Milano, in Comune si tratta sulle paritarie. Ma uno “pseudo buono scuola” non è la soluzione

Sono più di 7 mila i bambini che frequentano le scuole d’infanzia paritarie. Per ognuno di loro Palazzo Marino paga 584 euro, contro i 6116 delle materne comunali. Senza convenzioni, le rette aumenterebbero

Si va avanti a piccoli passi nel tavolo di trattative che il Comune di Milano ha aperto con le scuole paritarie dell’infanzia per rinnovare la convenzione tra Palazzo Marino e gli asili privati. Da una parte l’assessore Francesco Cappelli, che in tempo di ristrettezze economiche si trova in mano una coperta corta con cui non riesce a coprire le necessità di tutti; dall’altra le associazioni che rappresentano questi asili, che offrono un servizio educativo riconosciuto utile per tutta la città e che offre una boccata d’ossigeno alle stesse casse comunali. In mezzo 1,2 milioni di euro che le scuole ricevevano dal sindaco fino allo scorso anno scolastico, contributo sospeso a sorpresa negli scorsi giorni.

TRA MENSE E “BUONI SCUOLA”. Ieri c’è stato un nuovo incontro tra le parti: si discute su come riformulare queste interazioni, che per ora si configurano nella loro fetta più consistente (più di 700 mila euro) in derrate alimentari e servizi di ristorazione, offerti dal Comune di Milano alle scuole. Tutto ciò permette di tenere basse le rette e renderle abbordabili al portafoglio di più famiglie, che è luogo comune considerarle solo espressione delle classi più abbienti della città. Anche dalle fasce più deboli infatti arrivano bambini iscritti alle paritarie, dove tanti sono anche i figli di extracomunitari.
Al vaglio c’è l’ipotesi che nuovi aiuti non arrivino più alle scuole, bensì direttamente alle famiglie, attraverso un contributo che tuteli le fasce più deboli selezionate attraverso l’Isee.

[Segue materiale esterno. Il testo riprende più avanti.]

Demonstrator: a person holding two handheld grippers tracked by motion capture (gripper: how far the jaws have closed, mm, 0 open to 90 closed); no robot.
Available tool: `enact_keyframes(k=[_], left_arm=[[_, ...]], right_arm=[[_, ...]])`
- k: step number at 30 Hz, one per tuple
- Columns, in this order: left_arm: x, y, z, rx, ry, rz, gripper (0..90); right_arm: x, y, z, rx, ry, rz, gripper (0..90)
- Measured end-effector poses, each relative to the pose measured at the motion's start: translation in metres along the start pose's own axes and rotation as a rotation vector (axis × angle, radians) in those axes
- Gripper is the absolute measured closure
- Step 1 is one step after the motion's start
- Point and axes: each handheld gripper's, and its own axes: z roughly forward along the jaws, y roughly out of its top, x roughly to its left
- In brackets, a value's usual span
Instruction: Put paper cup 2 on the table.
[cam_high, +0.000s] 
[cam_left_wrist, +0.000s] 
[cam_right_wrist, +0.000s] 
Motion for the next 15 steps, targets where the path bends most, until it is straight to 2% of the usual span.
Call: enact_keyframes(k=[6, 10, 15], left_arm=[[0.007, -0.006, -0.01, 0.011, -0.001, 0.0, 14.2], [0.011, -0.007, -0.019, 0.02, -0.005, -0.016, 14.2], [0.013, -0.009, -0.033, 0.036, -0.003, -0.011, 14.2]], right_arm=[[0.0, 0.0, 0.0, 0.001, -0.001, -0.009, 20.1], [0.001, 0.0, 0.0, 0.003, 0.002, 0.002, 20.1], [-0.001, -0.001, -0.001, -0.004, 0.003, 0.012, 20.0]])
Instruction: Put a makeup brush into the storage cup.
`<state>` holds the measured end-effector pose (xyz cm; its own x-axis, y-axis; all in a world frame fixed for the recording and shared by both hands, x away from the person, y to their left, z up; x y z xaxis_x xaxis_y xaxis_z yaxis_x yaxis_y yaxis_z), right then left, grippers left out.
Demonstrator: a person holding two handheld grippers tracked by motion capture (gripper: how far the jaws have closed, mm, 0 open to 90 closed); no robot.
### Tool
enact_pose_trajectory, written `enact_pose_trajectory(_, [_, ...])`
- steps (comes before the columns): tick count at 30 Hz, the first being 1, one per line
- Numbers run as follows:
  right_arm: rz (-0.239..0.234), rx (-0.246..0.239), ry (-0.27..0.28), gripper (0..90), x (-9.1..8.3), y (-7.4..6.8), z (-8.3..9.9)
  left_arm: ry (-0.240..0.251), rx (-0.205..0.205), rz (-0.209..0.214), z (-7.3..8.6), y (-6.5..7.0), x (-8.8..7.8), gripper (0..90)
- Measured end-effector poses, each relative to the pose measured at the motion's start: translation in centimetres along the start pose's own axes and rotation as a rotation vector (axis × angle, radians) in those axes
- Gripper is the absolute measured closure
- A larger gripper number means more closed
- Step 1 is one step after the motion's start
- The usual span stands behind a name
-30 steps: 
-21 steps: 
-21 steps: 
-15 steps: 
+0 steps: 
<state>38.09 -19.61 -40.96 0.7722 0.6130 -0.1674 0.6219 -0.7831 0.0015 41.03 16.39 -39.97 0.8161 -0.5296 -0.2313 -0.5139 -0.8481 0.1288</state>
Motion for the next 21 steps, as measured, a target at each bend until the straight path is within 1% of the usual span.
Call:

Che ricorda solo alla lontana ai “buoni scuola” istituiti dalla Regione Lombardia, paragone che diverse voci da sinistra continuano a tirare in ballo: oggetto ancora di dibattito sono le fasce di reddito con cui accedere a questi aiuti, che somigliano più a forme di assistenza per chi è più indigente piuttosto che modalità di sostegno sussidiario a favore della libertà di scelta.

92 SCUOLE SERVONO 7MILA BAMBINI. Così le paritarie aspettano, e si affidano alla bontà del loro servizio riconosciuta pure dall’assessore Cappelli come facente parte del medesimo sistema pubblico integrato assieme alle scuole comunali.
I dati sostengono la tesi: sono 92 le scuole d’infanzia paritarie di Milano, che accolgono più 7300 iscritti, coprendo così quasi un quarto dell’offerta complessiva. Avvenire stima che, per ogni bambino degli asili comunali, Palazzo Marino spende 6116 euro, contro i 584 sborsati in contributi per quelli che invece vanno alle paritarie. Il risparmio è netto, e nell’ipotesi in cui le convenzioni venissero meno, è immediata conseguenza che le rette degli asili aumentino, riducendo così il loro numero di iscritti che per forza sarebbero costretti a riversarsi nelle scuole comunali, allungando le liste d’attesa già abbastanza cariche (per ora restano fuori circa 300 bambini).

IL REFERENDUM DI BOLOGNA. Sarebbe folle per il Comune privarsi di questo servizio od ostacolarlo, come invece vorrebbero le ali meno moderate della sinistra. L’impressione è che da tante parti si cerchi di riformulare i rapporti che intercorrono tra lo Stato e le paritarie, sulla scia di quanto successo a Bologna lo scorso maggio.
Allora si arrivò a chiedere alla stessa popolazione cosa ne pensava delle convenzioni del Comune alle scuole private, attraverso un referendum consultivo il cui risultato fu però assai chiaro: alle urne ci andò solo il 28 per cento degli aventi diritto, di cui nemmeno il 60 si espresse contro i contributi. Perché il servizio che le paritarie offrono alla città va tutelato. A Bologna come a Milano.